● WHAT YOU NEED TO DO:
Go over the lines below, and when one contains the word "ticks", copy it.

__________

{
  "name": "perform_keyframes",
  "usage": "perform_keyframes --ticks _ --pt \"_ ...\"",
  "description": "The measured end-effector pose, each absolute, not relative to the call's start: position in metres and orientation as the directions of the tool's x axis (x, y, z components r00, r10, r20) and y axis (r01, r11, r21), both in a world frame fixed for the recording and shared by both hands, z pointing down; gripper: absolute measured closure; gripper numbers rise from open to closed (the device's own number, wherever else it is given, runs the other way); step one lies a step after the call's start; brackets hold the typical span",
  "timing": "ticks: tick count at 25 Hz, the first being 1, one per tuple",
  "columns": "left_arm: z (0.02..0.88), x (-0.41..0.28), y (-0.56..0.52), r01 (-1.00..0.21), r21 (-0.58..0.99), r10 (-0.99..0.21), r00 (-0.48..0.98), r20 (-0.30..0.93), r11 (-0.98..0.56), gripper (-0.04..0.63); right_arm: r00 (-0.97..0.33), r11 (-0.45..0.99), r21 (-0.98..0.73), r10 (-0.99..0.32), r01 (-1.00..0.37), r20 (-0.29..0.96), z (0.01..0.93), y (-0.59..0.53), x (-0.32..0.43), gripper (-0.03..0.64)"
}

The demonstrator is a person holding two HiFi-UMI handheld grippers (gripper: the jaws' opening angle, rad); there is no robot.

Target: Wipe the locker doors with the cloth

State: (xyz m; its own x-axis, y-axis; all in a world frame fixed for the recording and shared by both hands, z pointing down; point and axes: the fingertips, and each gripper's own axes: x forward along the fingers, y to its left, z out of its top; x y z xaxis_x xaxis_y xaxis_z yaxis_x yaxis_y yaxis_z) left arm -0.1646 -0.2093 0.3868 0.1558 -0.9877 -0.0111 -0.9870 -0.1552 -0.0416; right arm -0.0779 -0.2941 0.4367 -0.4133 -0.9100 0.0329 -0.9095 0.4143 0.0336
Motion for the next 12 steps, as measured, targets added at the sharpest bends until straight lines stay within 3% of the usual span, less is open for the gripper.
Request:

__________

● COMPLETED TASK:
  "usage": "perform_keyframes --ticks _ --pt \"_ ...\"",
  "timing": "ticks: tick count at 25 Hz, the first being 1, one per tuple",

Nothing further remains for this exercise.